Thematisch zwar irrelevant und gossip-verdächtig, aber:
Zwischen Zeige- und Mittelfinger hielt H.S. auf der Vorlage für die Münze höchstwahrscheinlich seinen obligate Glimmstängel. - Der wurde offenbar politisch korrekterweise weggelassen. - (Wäre ja noch schöner, eine solche Ikone als Verführer zur Nikotinsucht zu porträtieren.)

Anonym hat gesagt…

Denn, wer hält denn Zeige- und Mittelfinger so geschlossen, und die restlichen Finger etwas gekrümmt/abgespreizt, es sei denn zwischen ersteren klemmt eine Kippe.

Die Anmerkung hat gesagt…

Ich habe mal heftige Anleihe genommen und die wichtigste Prägung der Münze Berlin seit Gründung der DDR vorgestellt.

Prägnant hat gesagt…

Vermutlich konnten die Bärliner Münzer sich nicht einigen, ob man ihm eine Go-WEst-Marlboro oder einen Go-East-Joint zwischen die Finger stecken solle.

Da, wo in Schland gegensätzliche Ideologien aufeinander prallen, bleibt dann nur die vollkommene Vertuschung durch Zensur.
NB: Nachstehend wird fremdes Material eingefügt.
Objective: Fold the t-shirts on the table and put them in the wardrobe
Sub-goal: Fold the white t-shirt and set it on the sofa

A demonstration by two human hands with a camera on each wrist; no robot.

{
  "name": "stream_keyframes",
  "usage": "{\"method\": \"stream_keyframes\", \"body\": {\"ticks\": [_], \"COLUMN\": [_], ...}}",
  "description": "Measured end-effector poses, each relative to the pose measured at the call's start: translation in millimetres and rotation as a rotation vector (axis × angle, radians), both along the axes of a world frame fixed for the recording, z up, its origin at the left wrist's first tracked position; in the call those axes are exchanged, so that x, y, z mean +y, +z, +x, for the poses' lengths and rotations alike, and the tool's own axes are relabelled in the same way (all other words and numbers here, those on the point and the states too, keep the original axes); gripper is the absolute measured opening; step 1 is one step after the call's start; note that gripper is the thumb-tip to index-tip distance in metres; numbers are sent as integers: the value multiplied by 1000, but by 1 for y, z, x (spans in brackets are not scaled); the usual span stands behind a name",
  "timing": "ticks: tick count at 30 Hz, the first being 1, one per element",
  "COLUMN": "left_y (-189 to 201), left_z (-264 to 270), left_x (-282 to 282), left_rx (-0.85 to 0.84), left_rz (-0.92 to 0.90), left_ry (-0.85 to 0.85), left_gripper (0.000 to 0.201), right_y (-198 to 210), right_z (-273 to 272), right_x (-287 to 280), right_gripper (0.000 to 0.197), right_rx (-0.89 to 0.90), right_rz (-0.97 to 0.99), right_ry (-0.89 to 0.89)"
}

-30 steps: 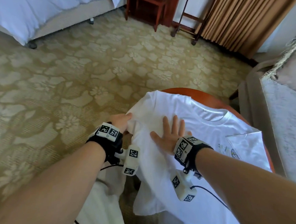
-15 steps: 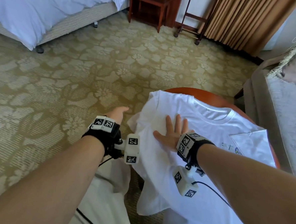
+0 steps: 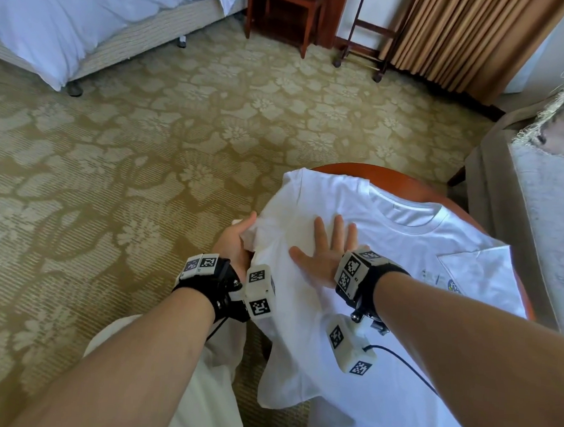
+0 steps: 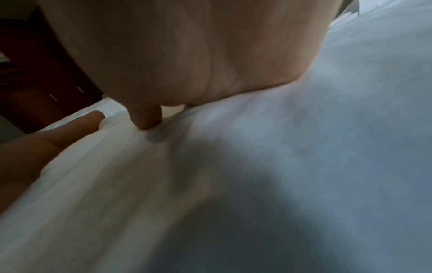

So bastelt man aus einem Kettenraucher eben einen Freiatmer. Und die nächste Generation verinnerlicht diese Lebenslüge dann als Fakt. Soooo muss politisch korrekte Bildung!

Übrigens soll der frühe Kohl einer Stiftung für Alte SS-Kameraden Geld geschenkt haben. War aber wohl nur der seelsorgerische Orden der Sozialen Samariter.

Papier ist bekanntlich geduldig, und so kann man ihm mit der Zeit jede gewünschte Ausdrucksform geben.